Gözaltında kaybedilenlerin akıbetinin açıklanması ve faillerin yargılanması talebiyle her hafta Galatasaray Meydanı’nda basın açıklaması yapan Cumartesi Anneleri, 1060. hafta buluşmasında, 33 yıl önce gözaltında kaybedilen Hasan Gülünay’ın akıbetini sordu. Kayıp yakınları, faili meçhul cinayetlerin ve cezasızlığın sembolü haline gelen ‘beyaz Toros’ maketinin bir savcının makam odasında gözükmesine tepki gösterdi.
1990’lı yıllarda faili meçhullerin simgesi hâline gelen maketinin bir savcının makam odasında sergilendiğine dair haberleri hatırlatarak başlayan açıklamada, bu tutumun toplum vicdanını yaraladığı vurgulandı. “Beyaz Toroslar, bizim sevdiklerimizi kaybeden karanlık dönemin simgesidir” denilen açıklamada, Adalet Bakanı Yılmaz Tunç’a çağrıda bulunuldu.
Savcının görevden el çektirilmesi istenerek, “Adaletin zedelendiği her gün, gözaltında kaybedilen insanlarımızın akıbetlerine ulaşmamızı daha da geciktiriyor” ifadelerine yer verildi.
Açıklamada, 33 yıl önce gözaltında kaybedilen Hasan Gülünay’ın hikâyesine ayrıntılı biçimde yer verildi. 20 Temmuz 1992’de İstanbul Tarabya’daki evinden işe gitmek üzere ayrılan ve bir daha kendisinden haber alınamayan dört çocuk babası Hasan Gülünay’ın, İstanbul Emniyeti Terörle Mücadele Şubesi’nde gözaltında tutulduğu yönünde güçlü tanıklıkların bulunduğu belirtildi. Dönemin üst düzey emniyet yetkilisi Hüseyin Kocadağ’ın aileye, “Hasan Gülünaysağ, içeride. İşkence izleri iyileştikten sonra gözaltına alındığını açıklayacaklar” dediği aktarıldı.
O dönem gözaltında bulunan tanıkların anlatımları da açıklamada yer aldı. Tanıklardan biri, ağır işkence görmüş bir kişinin kendi hücresine yanlışlıkla konulduğunu, bu kişinin “Ben Hasan Gülünay’ım, beni gözaltında kaybetmeye çalışıyorlar!” dediğini aktardı. Başka bir tanık ise, işkence gördüğü sırada emniyet görevlilerinin kendisine “Hasan Gülünay’ı öldürdük, sıra sende” dediğini ifade etti.
Hasan Gülünay’ın akıbetine ilişkin yürütülen yargı sürecinin etkisizliği de açıklamada sert biçimde eleştirildi.

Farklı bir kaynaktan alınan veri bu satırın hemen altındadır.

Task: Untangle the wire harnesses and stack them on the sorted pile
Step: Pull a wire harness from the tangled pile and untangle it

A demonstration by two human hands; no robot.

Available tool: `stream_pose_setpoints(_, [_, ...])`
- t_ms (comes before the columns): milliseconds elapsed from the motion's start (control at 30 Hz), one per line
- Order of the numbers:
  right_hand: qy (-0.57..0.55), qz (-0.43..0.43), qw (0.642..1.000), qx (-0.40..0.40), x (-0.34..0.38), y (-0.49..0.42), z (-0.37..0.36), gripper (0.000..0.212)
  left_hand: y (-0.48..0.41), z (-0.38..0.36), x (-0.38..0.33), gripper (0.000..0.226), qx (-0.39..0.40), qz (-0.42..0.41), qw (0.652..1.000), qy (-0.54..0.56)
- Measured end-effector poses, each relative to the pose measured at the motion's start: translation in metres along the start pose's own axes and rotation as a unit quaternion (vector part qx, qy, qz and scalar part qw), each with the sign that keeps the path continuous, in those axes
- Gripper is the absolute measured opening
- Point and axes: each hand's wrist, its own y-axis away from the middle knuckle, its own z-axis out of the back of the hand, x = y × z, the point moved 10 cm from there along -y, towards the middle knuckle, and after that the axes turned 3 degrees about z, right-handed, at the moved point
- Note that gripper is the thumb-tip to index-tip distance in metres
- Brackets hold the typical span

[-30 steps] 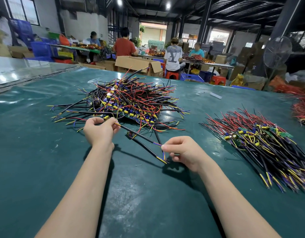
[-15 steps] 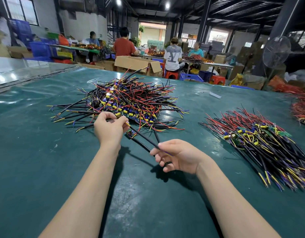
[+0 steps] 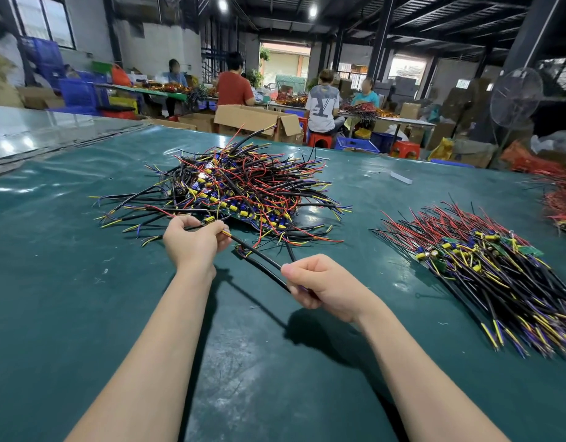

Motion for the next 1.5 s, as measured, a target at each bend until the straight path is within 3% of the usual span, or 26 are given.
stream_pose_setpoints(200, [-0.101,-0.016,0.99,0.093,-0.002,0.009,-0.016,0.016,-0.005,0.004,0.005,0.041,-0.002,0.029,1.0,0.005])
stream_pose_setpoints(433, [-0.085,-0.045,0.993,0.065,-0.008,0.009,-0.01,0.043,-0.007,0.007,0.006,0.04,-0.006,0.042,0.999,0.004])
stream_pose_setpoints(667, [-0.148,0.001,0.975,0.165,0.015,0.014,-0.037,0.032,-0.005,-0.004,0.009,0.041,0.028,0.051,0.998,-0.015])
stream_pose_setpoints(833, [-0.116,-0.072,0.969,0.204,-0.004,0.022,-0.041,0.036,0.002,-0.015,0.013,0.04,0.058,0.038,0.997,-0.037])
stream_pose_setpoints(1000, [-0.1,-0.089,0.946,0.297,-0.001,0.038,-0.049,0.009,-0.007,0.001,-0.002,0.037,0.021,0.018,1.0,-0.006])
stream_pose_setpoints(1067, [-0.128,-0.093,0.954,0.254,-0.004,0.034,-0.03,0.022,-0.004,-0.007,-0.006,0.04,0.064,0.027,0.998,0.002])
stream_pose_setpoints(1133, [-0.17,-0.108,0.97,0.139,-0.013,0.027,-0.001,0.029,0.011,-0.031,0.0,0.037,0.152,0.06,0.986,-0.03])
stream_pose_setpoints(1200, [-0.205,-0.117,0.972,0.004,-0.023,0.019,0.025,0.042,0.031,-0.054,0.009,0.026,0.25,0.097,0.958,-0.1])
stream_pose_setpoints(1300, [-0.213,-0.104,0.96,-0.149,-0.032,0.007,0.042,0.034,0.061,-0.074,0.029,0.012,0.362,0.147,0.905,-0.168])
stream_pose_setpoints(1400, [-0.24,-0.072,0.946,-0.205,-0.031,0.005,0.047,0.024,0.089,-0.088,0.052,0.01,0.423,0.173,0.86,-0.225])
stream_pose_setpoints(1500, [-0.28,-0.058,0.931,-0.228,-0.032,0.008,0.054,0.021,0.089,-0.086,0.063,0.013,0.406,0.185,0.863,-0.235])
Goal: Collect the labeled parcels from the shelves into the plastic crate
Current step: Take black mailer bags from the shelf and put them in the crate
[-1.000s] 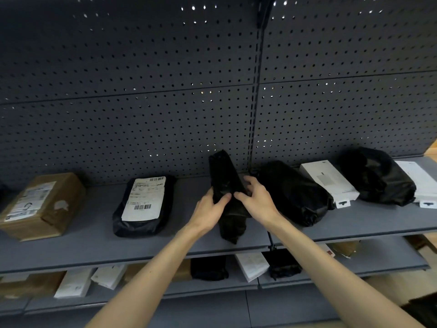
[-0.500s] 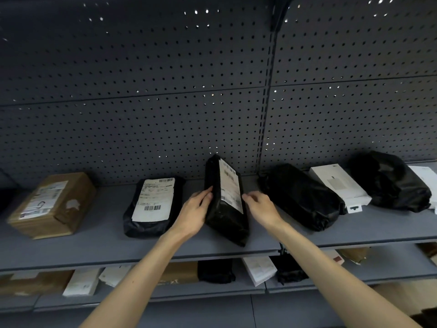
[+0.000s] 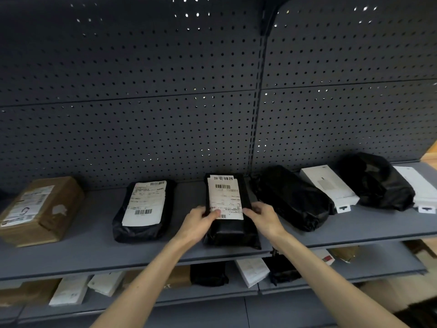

Ailenin tüm başvurularına rağmen savcılığın delil toplamadan dosyayı kapattığı, zaman aşımı nedeniyle “kovuşturmaya yer olmadığı” kararı verdiği hatırlatıldı. Anayasa Mahkemesi’nin 2016 yılında verdiği kararda yalnızca etkili soruşturma yürütülmediğini kabul ettiği, ancak dosyanın yeniden açılmasına gerek görülmediği belirtildi. Cumartesi Anneleri bu kararın, AİHM içtihatlarına ve uluslararası insan hakları hukukuna aykırı olduğunu vurguladı.
Açıklama, devletin uluslararası yükümlülüklerine dikkat çekilerek son buldu: “Kaç yıl geçerse geçsin; Hasan Gülünay için, tüm kayıplarımız için adalet istemekten, devletin evrensel hukuk normları içinde hareket etmek zorunda olduğunu hatırlatmaktan vazgeçmeyeceğiz.”